Yükseköğretim Kurulu (YÖK) kuruluşunun 34. yıldönümünde.
34 yıl önce kurulan YÖK, bugünün öğrencileri için ne ifade ediyor? Akademide yaşadıkları sorunların YÖK’le ilişkisi ne? 34 yıl sonra YÖK ne olmalı?
Farklı üniversitelerden öğrencilere 6 Kasım sebebiyle bu soruları yönelttik.
“Engel”, “Disiplin yönetmeliği”, “Uzaklaştırma cezası”, “Baskı aracı” YÖK’ün öğrencilere ne ifade ettiğine dönük örnekler.
YÖK’ün kaldırılmasını isteyenler çoğunlukta olsa da yeniden yapılandırılması, YÖK yerine üniversiteler arası düzenleme kurulu getirilmesi düşüncesinde olanlar da var.
YÖK 34. yılına girerken öğrenciler anlatıyor:
"Genelde üniversitelilerin zararına"
Fatma Göksu (Konya Selçuk Üniversitesi Gazetecilik Bölümü): YÖK benim için kendi çapında devam eden çıkarları olan bir kurum. Üniversite öğrencilerine pek faydasını görmüyoruz. Yaptıkları çalışmalar genellikle üniversite öğrencilerinin zararına oluyor.

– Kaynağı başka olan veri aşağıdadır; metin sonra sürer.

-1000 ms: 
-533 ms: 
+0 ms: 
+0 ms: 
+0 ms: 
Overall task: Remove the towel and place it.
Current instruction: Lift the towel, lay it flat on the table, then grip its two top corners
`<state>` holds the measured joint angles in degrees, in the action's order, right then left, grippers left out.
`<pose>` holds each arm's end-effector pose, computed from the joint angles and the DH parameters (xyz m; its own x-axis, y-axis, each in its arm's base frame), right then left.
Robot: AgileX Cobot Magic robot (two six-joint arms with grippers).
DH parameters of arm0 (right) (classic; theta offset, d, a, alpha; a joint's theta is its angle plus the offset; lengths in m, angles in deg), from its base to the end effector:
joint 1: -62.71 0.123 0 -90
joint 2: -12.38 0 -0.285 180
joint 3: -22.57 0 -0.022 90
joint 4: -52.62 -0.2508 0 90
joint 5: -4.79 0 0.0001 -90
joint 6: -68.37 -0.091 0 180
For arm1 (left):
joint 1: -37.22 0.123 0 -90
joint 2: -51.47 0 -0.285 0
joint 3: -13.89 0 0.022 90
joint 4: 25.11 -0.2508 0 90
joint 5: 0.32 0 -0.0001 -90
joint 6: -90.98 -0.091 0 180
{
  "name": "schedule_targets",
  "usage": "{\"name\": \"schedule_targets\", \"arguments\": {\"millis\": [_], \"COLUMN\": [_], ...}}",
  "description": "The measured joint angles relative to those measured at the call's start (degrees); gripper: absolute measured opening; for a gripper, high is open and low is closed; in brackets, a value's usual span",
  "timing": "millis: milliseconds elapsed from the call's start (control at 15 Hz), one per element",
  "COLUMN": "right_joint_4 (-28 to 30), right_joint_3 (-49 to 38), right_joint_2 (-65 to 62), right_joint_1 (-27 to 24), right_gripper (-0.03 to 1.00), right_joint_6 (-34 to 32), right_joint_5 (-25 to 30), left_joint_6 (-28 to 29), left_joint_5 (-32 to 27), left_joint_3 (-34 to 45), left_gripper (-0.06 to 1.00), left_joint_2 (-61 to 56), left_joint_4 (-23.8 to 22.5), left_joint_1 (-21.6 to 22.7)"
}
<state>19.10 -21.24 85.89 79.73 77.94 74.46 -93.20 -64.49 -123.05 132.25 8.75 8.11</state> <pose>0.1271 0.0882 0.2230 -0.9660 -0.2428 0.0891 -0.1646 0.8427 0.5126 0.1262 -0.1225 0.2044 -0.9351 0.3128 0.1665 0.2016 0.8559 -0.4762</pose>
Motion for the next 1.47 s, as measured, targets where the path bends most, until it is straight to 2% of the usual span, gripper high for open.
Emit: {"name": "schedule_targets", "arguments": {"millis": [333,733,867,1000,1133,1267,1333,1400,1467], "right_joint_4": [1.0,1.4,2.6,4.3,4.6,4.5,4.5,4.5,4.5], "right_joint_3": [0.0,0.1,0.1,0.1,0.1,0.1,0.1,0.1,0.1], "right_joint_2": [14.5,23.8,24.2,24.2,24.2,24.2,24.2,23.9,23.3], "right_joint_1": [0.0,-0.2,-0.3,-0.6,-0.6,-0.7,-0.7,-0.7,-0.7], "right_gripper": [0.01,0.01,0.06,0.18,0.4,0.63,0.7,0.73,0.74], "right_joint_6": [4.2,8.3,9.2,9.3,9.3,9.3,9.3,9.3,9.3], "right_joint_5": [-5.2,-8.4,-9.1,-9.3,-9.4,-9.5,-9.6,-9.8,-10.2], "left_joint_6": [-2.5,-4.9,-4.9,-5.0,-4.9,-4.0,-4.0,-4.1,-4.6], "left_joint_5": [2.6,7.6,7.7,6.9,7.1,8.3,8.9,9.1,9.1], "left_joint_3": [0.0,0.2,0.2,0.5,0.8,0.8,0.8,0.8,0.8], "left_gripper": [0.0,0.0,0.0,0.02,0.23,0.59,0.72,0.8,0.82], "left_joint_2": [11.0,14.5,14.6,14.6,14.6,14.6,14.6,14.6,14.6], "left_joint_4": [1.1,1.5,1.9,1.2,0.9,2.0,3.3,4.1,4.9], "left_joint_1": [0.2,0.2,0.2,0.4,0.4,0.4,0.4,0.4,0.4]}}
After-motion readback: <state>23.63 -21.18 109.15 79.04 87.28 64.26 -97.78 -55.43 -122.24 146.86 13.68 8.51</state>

Bizim okula yaz okulu uygulaması geldi. Çoğu öğrenci alttan dersi kalmayacak diye seviniyor ama yaz okulu ücretli.
İngilizce eğitiminde sorun var. Mesleki yabancı dil dersi seçmeli ders olarak var. Bu dersler mesleki yabancı dili kapsamıyor.
Laboratuvarlar eksik. 100 kişilik sınıfız, 1 bilgisayar laboratuvarı var. Sınıf bölünerek derse giriyor, ders saatleri kısalıyor. Okulun televizyonu, gazetesi var. Ama teknik eksiklikler çok.
YÖK yerine bir düzenleme kurulu getirilebilir.
"YÖK engel demek"
Newal Acar ( Muş Alparslan Üniversitesi Kürt Dili ve Edebiyatı Bölümü): 35 yıldır var. Niçin var? Kimin için var? Özgür üniversiteden söz ediyorsak YÖK neden var? YÖK engel demek, özgür üniversitenin önünde kocaman bir engel. Hem akademik kadroyu hem de öğrencileri etkileyen ciddi bir engel.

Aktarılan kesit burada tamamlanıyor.